(Data records)
◇ ◇ ◇ ◇

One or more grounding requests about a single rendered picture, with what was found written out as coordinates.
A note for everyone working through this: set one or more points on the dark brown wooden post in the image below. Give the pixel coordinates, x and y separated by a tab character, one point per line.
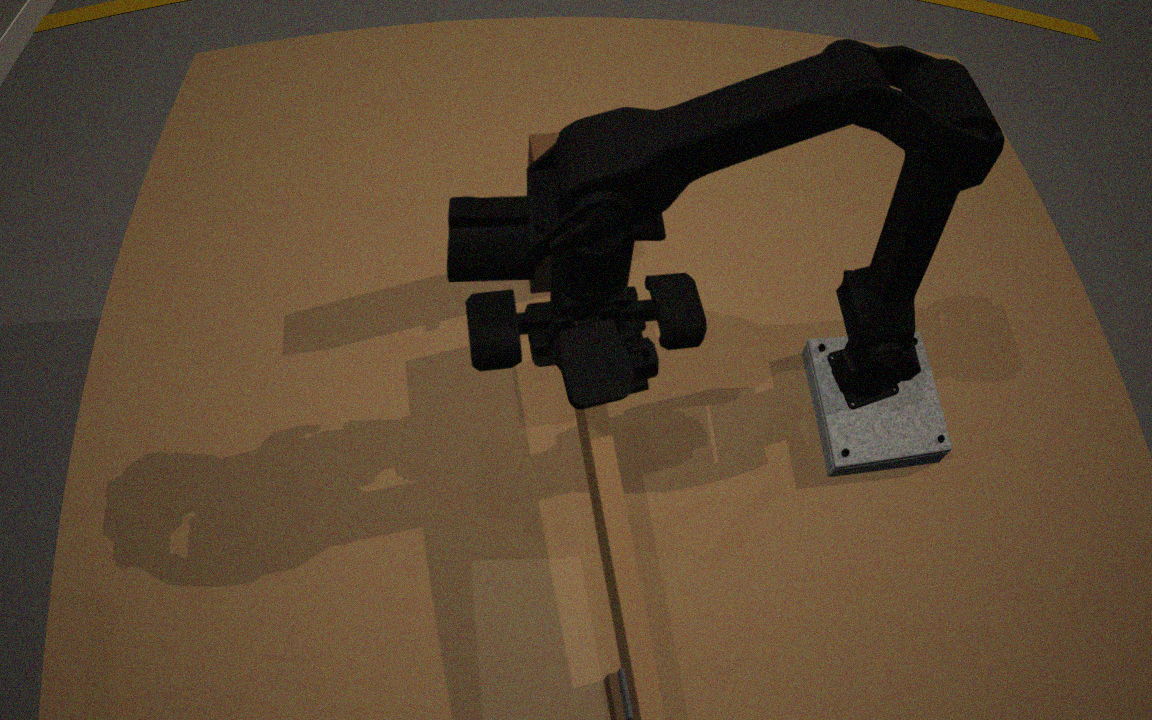
615	684

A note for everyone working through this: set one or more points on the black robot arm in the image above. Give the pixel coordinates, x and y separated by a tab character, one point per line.
606	181

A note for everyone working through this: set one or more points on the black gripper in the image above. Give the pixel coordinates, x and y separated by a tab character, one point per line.
495	327

◇ ◇ ◇ ◇

EXERCISE DESCRIPTION>
For each record above, write it out exactly and omit any picture.

TASK RESULT>
One or more grounding requests about a single rendered picture, with what was found written out as coordinates.
A note for everyone working through this: set one or more points on the dark brown wooden post in the image below. Give the pixel coordinates, x and y separated by a tab character, one point per line.
615	684

A note for everyone working through this: set one or more points on the black robot arm in the image above. Give the pixel coordinates, x and y separated by a tab character, one point per line.
606	181

A note for everyone working through this: set one or more points on the black gripper in the image above. Give the pixel coordinates, x and y separated by a tab character, one point per line.
495	327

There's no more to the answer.